How to complete this task. Produce the full set of records below once more, exactly as they stand.

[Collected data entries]
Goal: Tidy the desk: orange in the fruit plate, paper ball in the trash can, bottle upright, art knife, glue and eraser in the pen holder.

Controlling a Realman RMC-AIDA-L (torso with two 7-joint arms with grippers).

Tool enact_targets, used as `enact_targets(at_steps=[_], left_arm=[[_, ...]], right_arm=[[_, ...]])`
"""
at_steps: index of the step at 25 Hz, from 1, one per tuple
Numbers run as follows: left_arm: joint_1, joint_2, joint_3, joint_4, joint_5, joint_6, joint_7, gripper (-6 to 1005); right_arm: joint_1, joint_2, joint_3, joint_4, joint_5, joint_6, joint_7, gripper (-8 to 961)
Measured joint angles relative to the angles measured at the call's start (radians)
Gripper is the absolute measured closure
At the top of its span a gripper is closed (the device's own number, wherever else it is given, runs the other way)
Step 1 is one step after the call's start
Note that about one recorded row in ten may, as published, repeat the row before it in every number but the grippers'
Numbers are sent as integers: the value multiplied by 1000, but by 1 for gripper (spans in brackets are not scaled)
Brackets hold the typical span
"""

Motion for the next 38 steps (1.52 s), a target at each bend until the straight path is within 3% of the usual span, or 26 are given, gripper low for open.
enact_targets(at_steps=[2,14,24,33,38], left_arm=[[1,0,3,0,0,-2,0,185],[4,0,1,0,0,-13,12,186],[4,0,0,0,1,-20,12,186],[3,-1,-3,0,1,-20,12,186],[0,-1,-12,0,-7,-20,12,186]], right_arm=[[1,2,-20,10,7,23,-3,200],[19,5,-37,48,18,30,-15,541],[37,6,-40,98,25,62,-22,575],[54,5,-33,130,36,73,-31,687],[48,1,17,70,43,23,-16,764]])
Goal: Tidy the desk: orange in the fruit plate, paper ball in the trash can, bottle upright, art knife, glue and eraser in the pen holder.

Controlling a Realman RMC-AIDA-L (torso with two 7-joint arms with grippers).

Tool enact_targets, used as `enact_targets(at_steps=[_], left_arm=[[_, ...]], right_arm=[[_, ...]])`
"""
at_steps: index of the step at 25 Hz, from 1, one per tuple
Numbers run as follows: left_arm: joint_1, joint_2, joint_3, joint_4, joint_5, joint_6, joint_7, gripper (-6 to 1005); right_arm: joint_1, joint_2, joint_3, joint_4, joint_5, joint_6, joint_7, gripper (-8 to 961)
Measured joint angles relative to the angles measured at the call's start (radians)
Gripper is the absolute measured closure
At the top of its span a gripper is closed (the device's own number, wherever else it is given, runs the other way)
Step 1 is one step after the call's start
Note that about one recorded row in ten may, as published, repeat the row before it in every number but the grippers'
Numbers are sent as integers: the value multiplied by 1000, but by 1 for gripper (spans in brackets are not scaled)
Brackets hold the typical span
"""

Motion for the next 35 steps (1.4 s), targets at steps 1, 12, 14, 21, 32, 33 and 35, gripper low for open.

Solution to this problem.
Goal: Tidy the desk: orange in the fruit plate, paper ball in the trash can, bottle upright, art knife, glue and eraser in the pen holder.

Controlling a Realman RMC-AIDA-L (torso with two 7-joint arms with grippers).

Tool enact_targets, used as `enact_targets(at_steps=[_], left_arm=[[_, ...]], right_arm=[[_, ...]])`
"""
at_steps: index of the step at 25 Hz, from 1, one per tuple
Numbers run as follows: left_arm: joint_1, joint_2, joint_3, joint_4, joint_5, joint_6, joint_7, gripper (-6 to 1005); right_arm: joint_1, joint_2, joint_3, joint_4, joint_5, joint_6, joint_7, gripper (-8 to 961)
Measured joint angles relative to the angles measured at the call's start (radians)
Gripper is the absolute measured closure
At the top of its span a gripper is closed (the device's own number, wherever else it is given, runs the other way)
Step 1 is one step after the call's start
Note that about one recorded row in ten may, as published, repeat the row before it in every number but the grippers'
Numbers are sent as integers: the value multiplied by 1000, but by 1 for gripper (spans in brackets are not scaled)
Brackets hold the typical span
"""

Motion for the next 38 steps (1.52 s), a target at each bend until the straight path is within 3% of the usual span, or 26 are given, gripper low for open.
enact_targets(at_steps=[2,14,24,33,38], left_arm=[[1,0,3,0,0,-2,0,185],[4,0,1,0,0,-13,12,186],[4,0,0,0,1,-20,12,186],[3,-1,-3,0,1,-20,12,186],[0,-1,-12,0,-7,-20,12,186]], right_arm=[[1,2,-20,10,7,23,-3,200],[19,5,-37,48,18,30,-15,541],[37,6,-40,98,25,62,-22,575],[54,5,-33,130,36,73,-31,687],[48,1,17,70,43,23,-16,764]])
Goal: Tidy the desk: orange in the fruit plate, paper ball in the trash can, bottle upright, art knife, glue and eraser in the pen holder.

Controlling a Realman RMC-AIDA-L (torso with two 7-joint arms with grippers).

Tool enact_targets, used as `enact_targets(at_steps=[_], left_arm=[[_, ...]], right_arm=[[_, ...]])`
"""
at_steps: index of the step at 25 Hz, from 1, one per tuple
Numbers run as follows: left_arm: joint_1, joint_2, joint_3, joint_4, joint_5, joint_6, joint_7, gripper (-6 to 1005); right_arm: joint_1, joint_2, joint_3, joint_4, joint_5, joint_6, joint_7, gripper (-8 to 961)
Measured joint angles relative to the angles measured at the call's start (radians)
Gripper is the absolute measured closure
At the top of its span a gripper is closed (the device's own number, wherever else it is given, runs the other way)
Step 1 is one step after the call's start
Note that about one recorded row in ten may, as published, repeat the row before it in every number but the grippers'
Numbers are sent as integers: the value multiplied by 1000, but by 1 for gripper (spans in brackets are not scaled)
Brackets hold the typical span
"""

Motion for the next 35 steps (1.4 s), targets at steps 1, 12, 14, 21, 32, 33 and 35, gripper low for open.

This response is done.